Beberapa anak mengangguk, sebagian lainnya masih lirik kanan dan kiri. Saya paham mereka belum semuanya mengerti. Tetapi pembelajaran tetap saya lanjutkan. Harapannya, di tengah-tengah pembelajaran mereka paham sendiri yang saya maksud.

Sampailah pada giliran Gabi membaca satu baris. Ada ‘jebakan batman’ yang saya maksud. Eh, ladalah, kok, bacaannya betul. Padahal, saat saya jelaskan tadi, kelihatannya Gabi termasuk anak yang bertanya-tanya. Karena ia tak mengonfirmasi ataupun memperlihatkan gestur kepahaman. Ditambah, Gabi termasuk anak yang naiknya ke jilid 3 belakangan. Siapa sangka? Ternyata ia membacanya dengan benar.

Masyaallah, maafkan Ustaz, ya, Nak. Sudah berburuk sangka. Ternyata Gabi punya potensi pemahaman yang baik. Saya telah melakukan kesalahan besar. Yaitu framing negatif kepada Gabi. Tetapi ia mengeluarkan tameng untuk framing negatif saya. Gabi membuktikan kemampuannya dalam memahami pokok materi halaman 7 jilid 3: bacaan panjang menggunakan huruf alif.

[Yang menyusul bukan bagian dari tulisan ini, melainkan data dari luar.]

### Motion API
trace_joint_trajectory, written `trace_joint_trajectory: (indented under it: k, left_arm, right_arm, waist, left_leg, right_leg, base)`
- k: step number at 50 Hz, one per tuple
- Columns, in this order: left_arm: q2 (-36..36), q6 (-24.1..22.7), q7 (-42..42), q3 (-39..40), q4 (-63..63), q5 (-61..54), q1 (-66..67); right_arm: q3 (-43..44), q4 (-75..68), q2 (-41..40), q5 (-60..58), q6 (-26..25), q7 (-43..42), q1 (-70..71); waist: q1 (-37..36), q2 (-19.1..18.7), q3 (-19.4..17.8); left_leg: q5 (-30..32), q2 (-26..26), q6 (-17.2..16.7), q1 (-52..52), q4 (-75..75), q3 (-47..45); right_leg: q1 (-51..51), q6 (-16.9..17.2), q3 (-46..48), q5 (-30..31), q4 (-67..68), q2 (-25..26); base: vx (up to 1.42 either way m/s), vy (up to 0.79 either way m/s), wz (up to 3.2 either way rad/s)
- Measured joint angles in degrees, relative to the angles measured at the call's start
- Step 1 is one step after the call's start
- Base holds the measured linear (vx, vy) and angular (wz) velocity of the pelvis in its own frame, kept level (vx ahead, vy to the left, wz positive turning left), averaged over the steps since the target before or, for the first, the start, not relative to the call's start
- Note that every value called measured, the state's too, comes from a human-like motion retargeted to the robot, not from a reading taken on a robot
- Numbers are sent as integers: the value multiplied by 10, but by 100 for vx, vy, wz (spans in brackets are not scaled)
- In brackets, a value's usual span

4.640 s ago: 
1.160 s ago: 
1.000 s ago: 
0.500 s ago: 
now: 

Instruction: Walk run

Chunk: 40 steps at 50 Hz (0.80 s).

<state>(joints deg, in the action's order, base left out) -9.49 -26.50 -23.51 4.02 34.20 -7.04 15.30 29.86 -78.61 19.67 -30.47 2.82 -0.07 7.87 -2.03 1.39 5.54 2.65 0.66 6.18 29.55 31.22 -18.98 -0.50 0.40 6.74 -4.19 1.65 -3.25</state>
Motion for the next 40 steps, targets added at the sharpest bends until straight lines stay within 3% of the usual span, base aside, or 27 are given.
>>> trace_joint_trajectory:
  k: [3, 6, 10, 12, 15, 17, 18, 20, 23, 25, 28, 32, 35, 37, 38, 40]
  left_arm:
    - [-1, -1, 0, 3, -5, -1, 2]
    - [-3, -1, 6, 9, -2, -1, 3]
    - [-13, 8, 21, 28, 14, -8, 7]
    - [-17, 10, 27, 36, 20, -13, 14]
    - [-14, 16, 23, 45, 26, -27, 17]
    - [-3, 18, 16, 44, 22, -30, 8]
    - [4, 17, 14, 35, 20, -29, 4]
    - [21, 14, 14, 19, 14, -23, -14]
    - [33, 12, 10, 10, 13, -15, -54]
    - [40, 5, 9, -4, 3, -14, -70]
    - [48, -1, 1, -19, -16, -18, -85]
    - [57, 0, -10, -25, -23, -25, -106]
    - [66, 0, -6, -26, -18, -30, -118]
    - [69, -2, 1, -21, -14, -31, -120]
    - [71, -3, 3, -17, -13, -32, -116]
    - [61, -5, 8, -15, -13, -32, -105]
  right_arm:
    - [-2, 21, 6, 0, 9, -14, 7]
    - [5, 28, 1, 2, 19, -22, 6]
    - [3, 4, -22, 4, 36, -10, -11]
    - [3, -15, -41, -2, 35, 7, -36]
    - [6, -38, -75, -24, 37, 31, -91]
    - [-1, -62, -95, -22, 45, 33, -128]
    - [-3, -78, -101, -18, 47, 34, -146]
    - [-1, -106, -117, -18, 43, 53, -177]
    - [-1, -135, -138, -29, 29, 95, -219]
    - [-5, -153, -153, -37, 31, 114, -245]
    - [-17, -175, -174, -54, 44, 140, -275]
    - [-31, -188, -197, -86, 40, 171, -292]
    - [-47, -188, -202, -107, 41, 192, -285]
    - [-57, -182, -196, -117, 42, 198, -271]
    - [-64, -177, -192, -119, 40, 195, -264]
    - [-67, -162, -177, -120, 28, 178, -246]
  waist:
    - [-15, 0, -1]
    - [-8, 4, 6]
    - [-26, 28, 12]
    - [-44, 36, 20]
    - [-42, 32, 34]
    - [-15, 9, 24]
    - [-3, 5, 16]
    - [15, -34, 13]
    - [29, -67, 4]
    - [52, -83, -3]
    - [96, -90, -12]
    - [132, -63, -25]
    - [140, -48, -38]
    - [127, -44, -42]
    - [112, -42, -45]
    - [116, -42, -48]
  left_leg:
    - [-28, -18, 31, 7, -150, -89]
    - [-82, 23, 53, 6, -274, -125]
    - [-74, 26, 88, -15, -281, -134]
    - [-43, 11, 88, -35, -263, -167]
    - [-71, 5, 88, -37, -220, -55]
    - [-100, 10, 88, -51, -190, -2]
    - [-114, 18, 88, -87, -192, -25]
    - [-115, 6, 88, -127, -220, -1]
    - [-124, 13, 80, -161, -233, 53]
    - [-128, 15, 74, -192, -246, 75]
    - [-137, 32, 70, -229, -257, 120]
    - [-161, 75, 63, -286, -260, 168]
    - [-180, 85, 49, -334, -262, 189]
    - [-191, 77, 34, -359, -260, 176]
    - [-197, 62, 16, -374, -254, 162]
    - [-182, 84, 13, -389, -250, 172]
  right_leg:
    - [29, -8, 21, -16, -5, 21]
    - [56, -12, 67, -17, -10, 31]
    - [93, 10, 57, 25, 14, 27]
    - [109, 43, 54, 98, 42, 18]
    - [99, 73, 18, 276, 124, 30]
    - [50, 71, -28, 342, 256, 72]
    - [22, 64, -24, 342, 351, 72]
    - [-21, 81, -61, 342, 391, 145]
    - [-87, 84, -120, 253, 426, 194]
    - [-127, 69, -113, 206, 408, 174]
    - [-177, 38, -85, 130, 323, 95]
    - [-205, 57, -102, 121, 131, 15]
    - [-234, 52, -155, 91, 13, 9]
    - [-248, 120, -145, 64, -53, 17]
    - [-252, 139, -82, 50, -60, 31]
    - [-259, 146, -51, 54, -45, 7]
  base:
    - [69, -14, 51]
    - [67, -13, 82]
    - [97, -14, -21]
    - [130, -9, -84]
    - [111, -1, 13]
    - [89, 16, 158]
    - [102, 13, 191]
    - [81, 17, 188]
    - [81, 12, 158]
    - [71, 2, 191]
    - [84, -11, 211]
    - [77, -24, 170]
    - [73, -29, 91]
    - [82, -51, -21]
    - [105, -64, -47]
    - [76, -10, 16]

Setelah kejadian itu, saya menjadi yakin. Gabi mampu mengikuti halaman teman-temannya yang sudah mendahuluinya naik ke jilid 3. Kini halaman mereka sudah sama. Sehingga memudahkan saya dalam proses pembelajaran. Mengapa demikian? Karena memang senjata metode ummi adalah sistem klasikal. Dengan waktu 60 menit, guru harus menuntaskan bacaan anak-anak. Nah, ketuntasan bacaan anak-anak akan tercapai dengan mudah jikalau sistem klasikal berjalan dengan baik. Sedangkan jika halaman mereka banyak yang tidak sama atau heterogen, 60 menit sangat kurang.

Selamat berproses, Gabi. Semoga Gabi senantiasa dimudahkan oleh Allah Swt. dalam belajar Al-Qur’an. Dan semoga pembelajaran BAQ berlimpah berkah dari Allah Swt. Amin.